▸ What you should do: Where the string "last" occurs in a line of the entries below, copy that line.

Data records
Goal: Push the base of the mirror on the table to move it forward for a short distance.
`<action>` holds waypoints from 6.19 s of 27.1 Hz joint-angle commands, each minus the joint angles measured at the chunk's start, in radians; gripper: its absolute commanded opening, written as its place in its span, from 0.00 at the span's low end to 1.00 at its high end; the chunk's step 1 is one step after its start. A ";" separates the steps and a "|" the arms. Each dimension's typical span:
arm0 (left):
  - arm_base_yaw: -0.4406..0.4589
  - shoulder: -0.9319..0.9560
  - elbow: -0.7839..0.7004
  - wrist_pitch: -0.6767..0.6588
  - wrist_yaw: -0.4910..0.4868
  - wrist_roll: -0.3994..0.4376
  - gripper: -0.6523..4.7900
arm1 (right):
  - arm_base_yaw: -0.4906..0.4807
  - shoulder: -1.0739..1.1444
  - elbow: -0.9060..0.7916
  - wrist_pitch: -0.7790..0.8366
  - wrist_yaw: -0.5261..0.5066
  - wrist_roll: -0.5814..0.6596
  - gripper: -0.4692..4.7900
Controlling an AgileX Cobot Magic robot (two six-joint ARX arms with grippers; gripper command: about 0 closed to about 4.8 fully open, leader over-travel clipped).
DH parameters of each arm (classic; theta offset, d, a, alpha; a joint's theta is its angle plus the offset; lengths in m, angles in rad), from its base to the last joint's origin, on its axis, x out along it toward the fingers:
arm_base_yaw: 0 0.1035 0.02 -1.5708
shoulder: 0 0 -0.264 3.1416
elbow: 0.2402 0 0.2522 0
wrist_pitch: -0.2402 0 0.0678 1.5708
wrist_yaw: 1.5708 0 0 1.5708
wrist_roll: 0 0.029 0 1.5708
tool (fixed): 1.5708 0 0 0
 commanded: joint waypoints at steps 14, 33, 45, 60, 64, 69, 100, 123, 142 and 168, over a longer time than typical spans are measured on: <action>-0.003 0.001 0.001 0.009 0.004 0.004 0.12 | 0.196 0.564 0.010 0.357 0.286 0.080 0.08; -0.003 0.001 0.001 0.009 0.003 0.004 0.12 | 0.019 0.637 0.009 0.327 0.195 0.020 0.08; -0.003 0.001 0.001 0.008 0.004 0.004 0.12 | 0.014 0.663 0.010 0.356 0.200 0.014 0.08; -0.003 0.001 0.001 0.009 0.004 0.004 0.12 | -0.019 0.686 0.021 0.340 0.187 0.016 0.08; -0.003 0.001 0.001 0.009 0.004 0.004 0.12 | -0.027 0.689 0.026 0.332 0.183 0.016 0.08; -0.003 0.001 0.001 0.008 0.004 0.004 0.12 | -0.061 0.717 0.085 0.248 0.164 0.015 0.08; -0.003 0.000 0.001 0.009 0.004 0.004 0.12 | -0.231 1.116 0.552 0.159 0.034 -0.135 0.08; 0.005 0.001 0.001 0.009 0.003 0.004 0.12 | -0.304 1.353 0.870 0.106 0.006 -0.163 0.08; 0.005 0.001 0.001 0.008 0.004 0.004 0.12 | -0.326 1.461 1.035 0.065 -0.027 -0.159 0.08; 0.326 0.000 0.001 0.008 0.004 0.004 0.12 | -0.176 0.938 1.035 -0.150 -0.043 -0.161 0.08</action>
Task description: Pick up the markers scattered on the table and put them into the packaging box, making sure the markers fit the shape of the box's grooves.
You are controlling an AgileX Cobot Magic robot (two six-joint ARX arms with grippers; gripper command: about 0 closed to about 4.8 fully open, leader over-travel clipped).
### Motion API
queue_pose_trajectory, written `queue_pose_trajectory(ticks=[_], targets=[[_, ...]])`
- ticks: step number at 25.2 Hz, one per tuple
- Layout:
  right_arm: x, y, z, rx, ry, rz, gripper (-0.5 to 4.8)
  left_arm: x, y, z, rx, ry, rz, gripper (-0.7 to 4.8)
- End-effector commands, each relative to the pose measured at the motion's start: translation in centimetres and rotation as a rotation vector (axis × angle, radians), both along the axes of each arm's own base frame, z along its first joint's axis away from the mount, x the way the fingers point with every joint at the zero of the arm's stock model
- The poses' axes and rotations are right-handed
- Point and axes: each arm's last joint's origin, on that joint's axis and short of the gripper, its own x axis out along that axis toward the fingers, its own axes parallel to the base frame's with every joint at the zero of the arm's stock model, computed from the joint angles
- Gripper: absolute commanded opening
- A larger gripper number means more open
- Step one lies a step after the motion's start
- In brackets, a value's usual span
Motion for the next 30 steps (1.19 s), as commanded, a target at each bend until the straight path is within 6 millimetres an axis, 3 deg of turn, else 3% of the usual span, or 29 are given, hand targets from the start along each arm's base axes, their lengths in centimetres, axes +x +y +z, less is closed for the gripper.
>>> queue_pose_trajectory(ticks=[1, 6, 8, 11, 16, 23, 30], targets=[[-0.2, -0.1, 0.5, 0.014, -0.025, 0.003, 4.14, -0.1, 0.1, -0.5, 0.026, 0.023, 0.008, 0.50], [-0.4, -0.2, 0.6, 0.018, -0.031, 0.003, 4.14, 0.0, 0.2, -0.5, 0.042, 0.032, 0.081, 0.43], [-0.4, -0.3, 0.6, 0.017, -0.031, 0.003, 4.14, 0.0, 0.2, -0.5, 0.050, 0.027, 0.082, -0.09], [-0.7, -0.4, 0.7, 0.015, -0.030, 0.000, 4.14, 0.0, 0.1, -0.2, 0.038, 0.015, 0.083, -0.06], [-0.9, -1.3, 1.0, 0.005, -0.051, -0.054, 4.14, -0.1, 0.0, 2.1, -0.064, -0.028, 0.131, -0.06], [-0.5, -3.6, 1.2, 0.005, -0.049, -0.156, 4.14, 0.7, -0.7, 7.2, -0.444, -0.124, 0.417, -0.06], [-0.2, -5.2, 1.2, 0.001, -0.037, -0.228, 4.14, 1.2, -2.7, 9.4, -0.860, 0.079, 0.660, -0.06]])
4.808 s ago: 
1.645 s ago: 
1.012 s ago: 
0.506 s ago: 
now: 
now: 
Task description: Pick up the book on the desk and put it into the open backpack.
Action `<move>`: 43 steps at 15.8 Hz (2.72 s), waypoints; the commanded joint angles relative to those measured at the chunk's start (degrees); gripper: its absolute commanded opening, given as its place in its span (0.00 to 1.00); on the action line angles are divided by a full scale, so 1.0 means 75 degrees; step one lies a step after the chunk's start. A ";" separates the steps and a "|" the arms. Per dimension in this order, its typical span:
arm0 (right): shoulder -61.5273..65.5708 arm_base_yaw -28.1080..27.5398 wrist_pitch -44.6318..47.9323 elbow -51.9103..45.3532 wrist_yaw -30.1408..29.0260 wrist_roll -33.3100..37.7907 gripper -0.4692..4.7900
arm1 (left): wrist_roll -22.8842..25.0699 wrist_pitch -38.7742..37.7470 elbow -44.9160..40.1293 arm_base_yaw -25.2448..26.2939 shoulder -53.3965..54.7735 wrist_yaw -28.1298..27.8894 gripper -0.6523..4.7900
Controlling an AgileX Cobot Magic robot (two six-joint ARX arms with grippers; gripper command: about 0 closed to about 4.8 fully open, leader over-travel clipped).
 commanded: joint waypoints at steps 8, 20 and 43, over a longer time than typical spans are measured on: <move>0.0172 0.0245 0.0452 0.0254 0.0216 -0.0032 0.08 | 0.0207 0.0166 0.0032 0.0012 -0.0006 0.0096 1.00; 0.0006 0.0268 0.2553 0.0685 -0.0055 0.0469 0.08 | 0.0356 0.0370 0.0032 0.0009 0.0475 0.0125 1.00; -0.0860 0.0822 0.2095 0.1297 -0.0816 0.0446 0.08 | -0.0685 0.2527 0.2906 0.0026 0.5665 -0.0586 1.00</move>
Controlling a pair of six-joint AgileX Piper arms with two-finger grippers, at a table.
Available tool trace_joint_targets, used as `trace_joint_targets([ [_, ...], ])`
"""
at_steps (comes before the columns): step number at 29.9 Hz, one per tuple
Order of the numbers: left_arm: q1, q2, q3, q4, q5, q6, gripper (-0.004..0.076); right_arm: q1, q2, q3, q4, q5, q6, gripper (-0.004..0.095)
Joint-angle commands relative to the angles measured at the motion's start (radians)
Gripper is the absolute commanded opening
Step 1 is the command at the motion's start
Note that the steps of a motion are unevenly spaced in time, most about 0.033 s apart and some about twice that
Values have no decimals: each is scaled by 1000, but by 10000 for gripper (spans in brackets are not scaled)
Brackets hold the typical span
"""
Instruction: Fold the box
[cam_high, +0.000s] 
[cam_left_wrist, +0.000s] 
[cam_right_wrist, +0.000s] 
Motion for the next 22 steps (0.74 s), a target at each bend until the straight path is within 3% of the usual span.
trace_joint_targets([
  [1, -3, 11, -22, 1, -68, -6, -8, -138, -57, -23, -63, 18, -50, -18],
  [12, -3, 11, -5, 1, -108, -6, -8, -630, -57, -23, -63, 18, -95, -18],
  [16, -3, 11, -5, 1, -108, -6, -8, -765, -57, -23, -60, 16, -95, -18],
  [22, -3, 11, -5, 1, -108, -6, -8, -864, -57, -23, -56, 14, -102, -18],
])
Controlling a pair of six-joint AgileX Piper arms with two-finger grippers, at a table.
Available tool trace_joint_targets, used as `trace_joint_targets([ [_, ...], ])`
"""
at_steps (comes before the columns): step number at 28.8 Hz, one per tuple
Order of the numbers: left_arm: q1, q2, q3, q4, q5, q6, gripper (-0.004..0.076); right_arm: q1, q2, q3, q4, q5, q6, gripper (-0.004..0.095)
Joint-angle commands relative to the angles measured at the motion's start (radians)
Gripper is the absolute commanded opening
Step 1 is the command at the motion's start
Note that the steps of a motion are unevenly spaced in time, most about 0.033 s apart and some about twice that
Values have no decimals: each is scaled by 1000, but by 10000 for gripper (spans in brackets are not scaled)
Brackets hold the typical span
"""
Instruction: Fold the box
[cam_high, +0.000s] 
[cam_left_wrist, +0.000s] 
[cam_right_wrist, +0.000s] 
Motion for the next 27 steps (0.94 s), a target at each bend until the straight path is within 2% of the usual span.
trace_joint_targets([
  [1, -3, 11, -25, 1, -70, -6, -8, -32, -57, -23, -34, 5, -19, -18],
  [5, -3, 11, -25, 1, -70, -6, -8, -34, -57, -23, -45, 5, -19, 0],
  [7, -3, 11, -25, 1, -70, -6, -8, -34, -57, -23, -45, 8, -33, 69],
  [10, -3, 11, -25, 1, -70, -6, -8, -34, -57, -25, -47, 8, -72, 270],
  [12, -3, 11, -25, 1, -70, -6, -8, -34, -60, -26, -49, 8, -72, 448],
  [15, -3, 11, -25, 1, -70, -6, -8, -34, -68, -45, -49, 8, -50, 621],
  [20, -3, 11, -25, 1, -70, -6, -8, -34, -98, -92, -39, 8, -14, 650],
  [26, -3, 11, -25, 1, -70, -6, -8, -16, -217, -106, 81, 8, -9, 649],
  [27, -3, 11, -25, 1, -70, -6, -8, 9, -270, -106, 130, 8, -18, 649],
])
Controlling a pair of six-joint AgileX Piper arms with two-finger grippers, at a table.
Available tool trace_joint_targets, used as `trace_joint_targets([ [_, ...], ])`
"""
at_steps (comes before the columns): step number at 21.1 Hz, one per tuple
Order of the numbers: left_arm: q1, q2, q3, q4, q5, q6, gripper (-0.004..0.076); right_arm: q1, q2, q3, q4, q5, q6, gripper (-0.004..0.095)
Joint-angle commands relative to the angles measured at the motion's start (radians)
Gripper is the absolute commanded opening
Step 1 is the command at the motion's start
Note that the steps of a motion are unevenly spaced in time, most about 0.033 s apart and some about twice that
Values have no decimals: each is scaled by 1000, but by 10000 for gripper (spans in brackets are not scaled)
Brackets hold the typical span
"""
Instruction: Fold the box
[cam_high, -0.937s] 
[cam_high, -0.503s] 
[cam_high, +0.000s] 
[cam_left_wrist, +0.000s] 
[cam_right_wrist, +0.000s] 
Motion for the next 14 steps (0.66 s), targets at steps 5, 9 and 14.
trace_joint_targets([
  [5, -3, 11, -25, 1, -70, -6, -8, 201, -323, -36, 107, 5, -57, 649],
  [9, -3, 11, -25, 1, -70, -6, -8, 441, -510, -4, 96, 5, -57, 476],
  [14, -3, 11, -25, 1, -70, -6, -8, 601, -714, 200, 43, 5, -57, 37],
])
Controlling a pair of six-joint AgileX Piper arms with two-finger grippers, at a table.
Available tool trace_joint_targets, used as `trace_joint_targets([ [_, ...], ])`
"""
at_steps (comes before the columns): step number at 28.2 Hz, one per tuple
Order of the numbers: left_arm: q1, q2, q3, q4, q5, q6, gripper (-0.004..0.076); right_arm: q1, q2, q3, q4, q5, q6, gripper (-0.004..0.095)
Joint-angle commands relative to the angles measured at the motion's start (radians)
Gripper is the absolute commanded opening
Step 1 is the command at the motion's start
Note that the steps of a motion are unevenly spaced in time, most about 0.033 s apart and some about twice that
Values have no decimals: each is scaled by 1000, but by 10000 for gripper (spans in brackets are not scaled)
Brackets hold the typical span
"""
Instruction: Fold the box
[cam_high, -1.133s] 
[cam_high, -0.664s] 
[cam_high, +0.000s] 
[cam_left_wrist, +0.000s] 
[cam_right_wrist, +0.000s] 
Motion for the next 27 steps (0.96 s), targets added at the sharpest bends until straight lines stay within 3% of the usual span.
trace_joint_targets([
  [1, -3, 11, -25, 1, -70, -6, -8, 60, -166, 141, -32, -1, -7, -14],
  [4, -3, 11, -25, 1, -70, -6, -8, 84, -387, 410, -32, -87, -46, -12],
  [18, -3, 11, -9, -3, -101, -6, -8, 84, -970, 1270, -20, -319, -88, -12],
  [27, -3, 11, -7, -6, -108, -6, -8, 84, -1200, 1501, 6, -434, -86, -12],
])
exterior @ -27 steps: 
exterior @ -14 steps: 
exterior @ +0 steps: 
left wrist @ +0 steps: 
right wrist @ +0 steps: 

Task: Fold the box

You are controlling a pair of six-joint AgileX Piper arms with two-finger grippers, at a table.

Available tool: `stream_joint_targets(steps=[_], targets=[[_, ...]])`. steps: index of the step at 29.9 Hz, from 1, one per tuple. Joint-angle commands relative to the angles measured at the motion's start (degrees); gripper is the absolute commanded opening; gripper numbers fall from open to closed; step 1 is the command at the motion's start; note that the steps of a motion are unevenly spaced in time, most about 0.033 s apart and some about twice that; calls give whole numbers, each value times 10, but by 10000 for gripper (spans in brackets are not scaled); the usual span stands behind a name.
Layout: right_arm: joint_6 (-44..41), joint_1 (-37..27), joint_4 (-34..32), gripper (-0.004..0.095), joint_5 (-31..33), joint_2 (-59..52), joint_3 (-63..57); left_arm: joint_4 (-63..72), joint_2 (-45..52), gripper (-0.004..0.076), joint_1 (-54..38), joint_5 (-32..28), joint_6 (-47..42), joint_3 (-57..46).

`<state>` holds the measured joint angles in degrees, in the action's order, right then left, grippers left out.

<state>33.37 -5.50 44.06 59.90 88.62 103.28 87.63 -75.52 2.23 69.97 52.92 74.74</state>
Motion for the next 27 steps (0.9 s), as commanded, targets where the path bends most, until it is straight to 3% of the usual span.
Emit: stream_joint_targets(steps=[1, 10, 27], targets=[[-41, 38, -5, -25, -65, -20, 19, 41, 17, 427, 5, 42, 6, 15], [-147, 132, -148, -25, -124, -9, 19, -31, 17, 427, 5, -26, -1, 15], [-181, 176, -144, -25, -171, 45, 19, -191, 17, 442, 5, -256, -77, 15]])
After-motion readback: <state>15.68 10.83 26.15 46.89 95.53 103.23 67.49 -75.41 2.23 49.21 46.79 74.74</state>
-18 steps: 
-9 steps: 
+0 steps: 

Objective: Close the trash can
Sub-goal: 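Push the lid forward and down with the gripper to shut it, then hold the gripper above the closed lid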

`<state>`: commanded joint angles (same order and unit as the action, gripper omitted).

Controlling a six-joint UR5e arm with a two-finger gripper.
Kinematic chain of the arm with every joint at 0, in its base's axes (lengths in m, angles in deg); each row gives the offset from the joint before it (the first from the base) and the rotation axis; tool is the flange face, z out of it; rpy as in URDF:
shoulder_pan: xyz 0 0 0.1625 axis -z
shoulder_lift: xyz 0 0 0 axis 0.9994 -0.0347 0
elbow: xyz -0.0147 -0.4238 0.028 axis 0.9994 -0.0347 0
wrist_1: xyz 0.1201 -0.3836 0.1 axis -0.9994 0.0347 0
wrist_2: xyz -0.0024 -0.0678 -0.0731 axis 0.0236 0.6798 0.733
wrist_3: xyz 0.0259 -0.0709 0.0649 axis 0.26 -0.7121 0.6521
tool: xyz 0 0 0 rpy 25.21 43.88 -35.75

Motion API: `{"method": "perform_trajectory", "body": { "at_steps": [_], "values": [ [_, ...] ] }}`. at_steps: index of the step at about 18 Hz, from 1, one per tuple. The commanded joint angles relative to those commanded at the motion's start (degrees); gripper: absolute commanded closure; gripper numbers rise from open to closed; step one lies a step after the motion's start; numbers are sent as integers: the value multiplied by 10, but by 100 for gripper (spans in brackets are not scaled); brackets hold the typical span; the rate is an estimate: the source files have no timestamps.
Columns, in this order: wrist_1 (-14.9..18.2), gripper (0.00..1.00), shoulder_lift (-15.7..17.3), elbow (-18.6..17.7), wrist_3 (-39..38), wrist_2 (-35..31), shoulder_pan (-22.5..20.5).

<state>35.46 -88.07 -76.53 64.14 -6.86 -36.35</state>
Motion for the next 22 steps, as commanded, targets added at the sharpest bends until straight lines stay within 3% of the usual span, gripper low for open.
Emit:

▸ Solution:
DH parameters of each arm (classic; theta offset, d, a, alpha; a joint's theta is its angle plus the offset; lengths in m, angles in rad), from its base to the last joint's origin, on its axis, x out along it toward the fingers:
- Point and axes: each arm's last joint's origin, on that joint's axis and short of the gripper, its own x axis out along that axis toward the fingers, its own axes parallel to the base frame's with every joint at the zero of the arm's stock model, computed from the joint angles

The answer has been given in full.